Von Jörg Müller 18.08.2004, 18:31

Halle/MZ. - Als Andreas Nagler Mitte August 1989 nach Ungarn fährt, weiß er noch nicht, dass er wenige Tage später in den Westen gehen wird. "Wir wollten Urlaub machen", sagt der 31-Jährige, der aus einem Dorf in Sachsen stammt und heute in Halle lebt. "Wir", das sind außer dem damals 16-Jährigen sein Vater Detlev, sein zwei Jahre älterer Bruder Stephan und dessen bester Freund Heiko.

Lediglich Stephan plant die Flucht. Er ist unzufrieden mit dem Leben in der DDR. "Materielle Gründe waren es nicht, uns ging es immer gut", sagt Andreas Nagler. "Ich selbst habe nicht daran gedacht, zu fliehen." Er hat gerade die zehnte Klasse abgeschlossen und soll im September eine Lehre antreten.

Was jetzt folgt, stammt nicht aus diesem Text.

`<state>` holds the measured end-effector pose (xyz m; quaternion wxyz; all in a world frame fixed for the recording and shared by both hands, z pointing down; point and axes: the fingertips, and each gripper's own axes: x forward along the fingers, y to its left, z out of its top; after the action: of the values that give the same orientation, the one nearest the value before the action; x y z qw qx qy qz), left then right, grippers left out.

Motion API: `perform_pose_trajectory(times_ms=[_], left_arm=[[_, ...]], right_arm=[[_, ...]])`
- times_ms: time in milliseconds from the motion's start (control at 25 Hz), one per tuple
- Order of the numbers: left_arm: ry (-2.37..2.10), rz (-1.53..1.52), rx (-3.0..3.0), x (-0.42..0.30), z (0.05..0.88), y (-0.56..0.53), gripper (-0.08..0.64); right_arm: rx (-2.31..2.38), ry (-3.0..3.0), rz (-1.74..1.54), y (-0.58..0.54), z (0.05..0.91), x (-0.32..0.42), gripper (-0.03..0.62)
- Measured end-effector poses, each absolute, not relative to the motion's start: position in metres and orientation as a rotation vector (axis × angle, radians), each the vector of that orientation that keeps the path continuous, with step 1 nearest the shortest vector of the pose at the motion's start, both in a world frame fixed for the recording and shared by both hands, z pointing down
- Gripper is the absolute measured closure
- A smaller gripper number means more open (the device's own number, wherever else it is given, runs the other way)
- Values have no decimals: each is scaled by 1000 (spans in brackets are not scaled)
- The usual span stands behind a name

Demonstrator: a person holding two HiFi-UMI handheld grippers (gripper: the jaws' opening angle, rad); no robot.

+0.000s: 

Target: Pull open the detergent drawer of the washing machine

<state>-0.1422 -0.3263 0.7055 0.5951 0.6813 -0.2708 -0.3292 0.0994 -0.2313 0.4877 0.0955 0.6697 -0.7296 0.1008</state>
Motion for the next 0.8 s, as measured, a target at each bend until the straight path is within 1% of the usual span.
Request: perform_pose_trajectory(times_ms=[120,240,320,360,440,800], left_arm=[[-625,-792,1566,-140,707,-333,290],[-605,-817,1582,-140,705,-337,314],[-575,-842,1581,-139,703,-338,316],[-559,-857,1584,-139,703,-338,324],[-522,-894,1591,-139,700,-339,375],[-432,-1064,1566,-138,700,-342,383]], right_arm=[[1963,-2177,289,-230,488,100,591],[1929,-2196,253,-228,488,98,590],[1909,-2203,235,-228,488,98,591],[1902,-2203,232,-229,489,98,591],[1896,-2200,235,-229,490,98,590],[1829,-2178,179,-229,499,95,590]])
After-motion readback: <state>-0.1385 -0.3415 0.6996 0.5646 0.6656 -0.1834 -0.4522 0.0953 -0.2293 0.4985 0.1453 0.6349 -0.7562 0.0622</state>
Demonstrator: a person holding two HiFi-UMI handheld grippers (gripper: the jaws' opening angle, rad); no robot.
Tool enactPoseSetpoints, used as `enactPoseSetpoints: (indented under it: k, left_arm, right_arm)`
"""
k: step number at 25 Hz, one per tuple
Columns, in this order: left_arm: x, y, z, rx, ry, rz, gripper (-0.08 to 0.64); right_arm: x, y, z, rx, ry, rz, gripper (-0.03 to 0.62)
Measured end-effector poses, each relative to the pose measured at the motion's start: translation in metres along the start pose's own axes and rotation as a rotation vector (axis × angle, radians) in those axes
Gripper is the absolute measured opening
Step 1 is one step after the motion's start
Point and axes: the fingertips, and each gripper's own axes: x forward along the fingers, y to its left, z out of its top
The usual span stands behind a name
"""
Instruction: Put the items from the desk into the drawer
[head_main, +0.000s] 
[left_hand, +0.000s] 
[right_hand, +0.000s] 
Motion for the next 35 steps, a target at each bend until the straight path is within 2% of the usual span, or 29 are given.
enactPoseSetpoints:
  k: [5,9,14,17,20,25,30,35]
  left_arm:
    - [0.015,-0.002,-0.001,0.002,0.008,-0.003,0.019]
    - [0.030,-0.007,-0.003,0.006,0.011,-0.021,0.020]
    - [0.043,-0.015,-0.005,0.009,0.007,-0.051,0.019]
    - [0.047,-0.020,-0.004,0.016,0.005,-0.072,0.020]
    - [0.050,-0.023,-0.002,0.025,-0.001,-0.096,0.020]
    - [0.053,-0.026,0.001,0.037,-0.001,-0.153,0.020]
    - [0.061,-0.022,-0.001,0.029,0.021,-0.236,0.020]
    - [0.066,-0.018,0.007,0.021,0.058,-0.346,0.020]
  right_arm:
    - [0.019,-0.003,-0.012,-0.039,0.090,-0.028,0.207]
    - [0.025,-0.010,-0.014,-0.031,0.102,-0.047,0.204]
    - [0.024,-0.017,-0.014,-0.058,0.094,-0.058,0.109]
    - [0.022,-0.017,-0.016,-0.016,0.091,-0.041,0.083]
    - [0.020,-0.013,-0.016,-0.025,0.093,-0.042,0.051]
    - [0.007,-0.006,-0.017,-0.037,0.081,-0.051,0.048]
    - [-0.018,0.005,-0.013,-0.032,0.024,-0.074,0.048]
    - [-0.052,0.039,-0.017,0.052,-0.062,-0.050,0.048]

Die Vier fahren an den Neusiedler See bei Sopron. In der Gegend finden sich immer wieder Schlupflöcher nach Österreich. "Auf dem Zeltplatz waren vor allem DDR-Leute", erinnert sich Nagler. "Viele Zelte standen schon leer, und es wurden jeden Tag mehr." Es sind Tausende, die in jenem Sommer die Flucht über Ungarn versuchen. Das Land hat im Mai 1989 damit begonnen, Sicherungsanlagen an der Grenze abzubauen; Ende Juni zerschneiden die Außenminister Ungarns und Österreichs, Gyula Horn und Alois Mock, symbolisch den Stacheldraht an einem Grenzabschnitt. Frei ist der Weg in den Westen allerdings noch nicht: Viele DDR-Bürger werden an der Grenze aufgegriffen und zurückgeschickt.

Auf dem Zeltplatz bei Sopron herrscht gedämpfter Optimismus. "Wir hatten das Gefühl, dass bald irgendwas passiert", erzählt Andreas Nagler. Und tatsächlich: Flugblätter tauchen auf, die für den 19. August ein "Paneuropäisches Picknick" ankündigen. Den meisten sei sofort klar gewesen, so Nagler: "Mensch, das ist die Gelegenheit." Sein Bruder befürchtet allerdings, dass nur der erste Zaun auf ungarischer Seite und nicht die richtige Grenze geöffnet werde. "Dazwischen war noch ein mehrere Kilometer breiter Streifen." Die Brüder beschließen, "wir gucken uns das mal an", und gehen los - ohne Gepäck, ohne Ausweise, ohne Geld.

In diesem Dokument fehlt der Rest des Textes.